On Fri, Nov 21, 2025 at 5:52 PM Chris Li <chrisl@xxxxxxxxxx> wrote:
>
> On Fri, Nov 21, 2025 at 3:40 AM Johannes Weiner <hannes@xxxxxxxxxxx> wrote:
> >
> > On Fri, Nov 21, 2025 at 01:31:43AM -0800, Chris Li wrote:
> > > The current zswap requires a backing swapfile. The swap slot used
> > > by zswap is not able to be used by the swapfile. That waste swapfile
> > > space.
> > >
> > > The ghost swapfile is a swapfile that only contains the swapfile header
> > > for zswap. The swapfile header indicate the size of the swapfile. There
> > > is no swap data section in the ghost swapfile, therefore, no waste of
> > > swapfile space. As such, any write to a ghost swapfile will fail. To
> > > prevents accidental read or write of ghost swapfile, bdev of
> > > swap_info_struct is set to NULL. Ghost swapfile will also set the SSD
> > > flag because there is no rotation disk access when using zswap.
> >
> > Zswap is primarily a compressed cache for real swap on secondary
> > storage. It's indeed quite important that entries currently in zswap
> > don't occupy disk slots; but for a solution to this to be acceptable,
> > it has to work with the primary usecase and support disk writeback.
>
> Well, my plan is to support the writeback via swap.tiers.
>
> > This direction is a dead-end. Please take a look at Nhat's swap
> > virtualization patches. They decouple zswap from disk geometry, while
> > still supporting writeback to an actual backend file.
>
> Yes, there are many ways to decouple zswap from disk geometry, my swap
> table + swap.tiers design can do that as well. I have concerns about
> swap virtualization in the aspect of adding another layer of memory
> overhead addition per swap entry and CPU overhead of extra xarray
> lookup. I believe my approach is technically superior and cleaner.

True, but the static nature of the current swapfile infrastructure
also imposes an space overhead and/or operational overhead.

I did play around with a prototype with a ghost swapfile for virtual
swap, but had to stop because of the swapfile overhead for larger
virtual swap space.

> Both faster and cleaner. Basically swap.tiers + VFS like swap read
> write page ops. I will let Nhat clarify the performance and memory

That just solves static placement, no? Backend transfer requires
something extra/orthogonal.

> overhead side of the swap virtualization.
>
> I am not against swap entry redirection. Just the swap virtualization

There will be redirection either way. I don't think it's avoidable.
The only option is whether to shove it into the backend (what zram is
doing), or having a generalized module (swap virtualization).
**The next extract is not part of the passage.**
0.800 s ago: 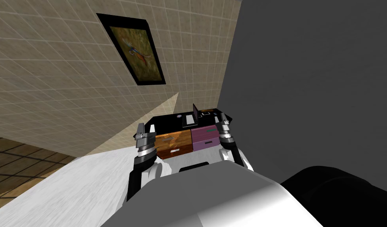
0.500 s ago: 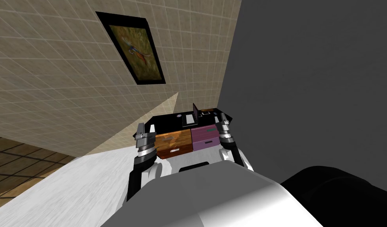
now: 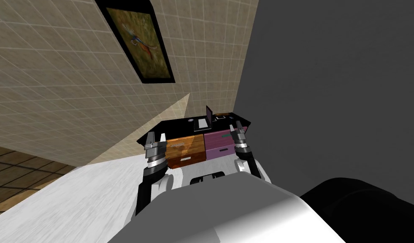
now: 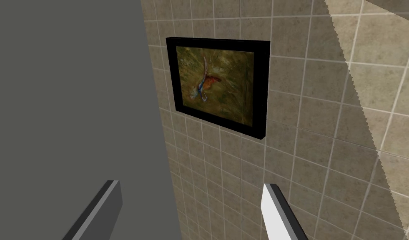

Or do a page table walk every time you want to do backend transfer
(what swapoff is doing).

> series needs to compare against the alternatives in terms of memory
> overhead and throughput.
> Solving it from the swap.tiers angle is cleaner.
>
> > Nacked-by: Johannes Weiner <hannes@xxxxxxxxxxx>
>
> I take that the only relevant part is you are zswap maintainer and I
> am the swap maintainer. Fine. I got the message. I will leave the
> zswap alone. I will find other ways to address the memory base swap
> tiers in swap.tiers.

Please keep this discussion technical and not pull ranks unnecessarily.

>
> Chris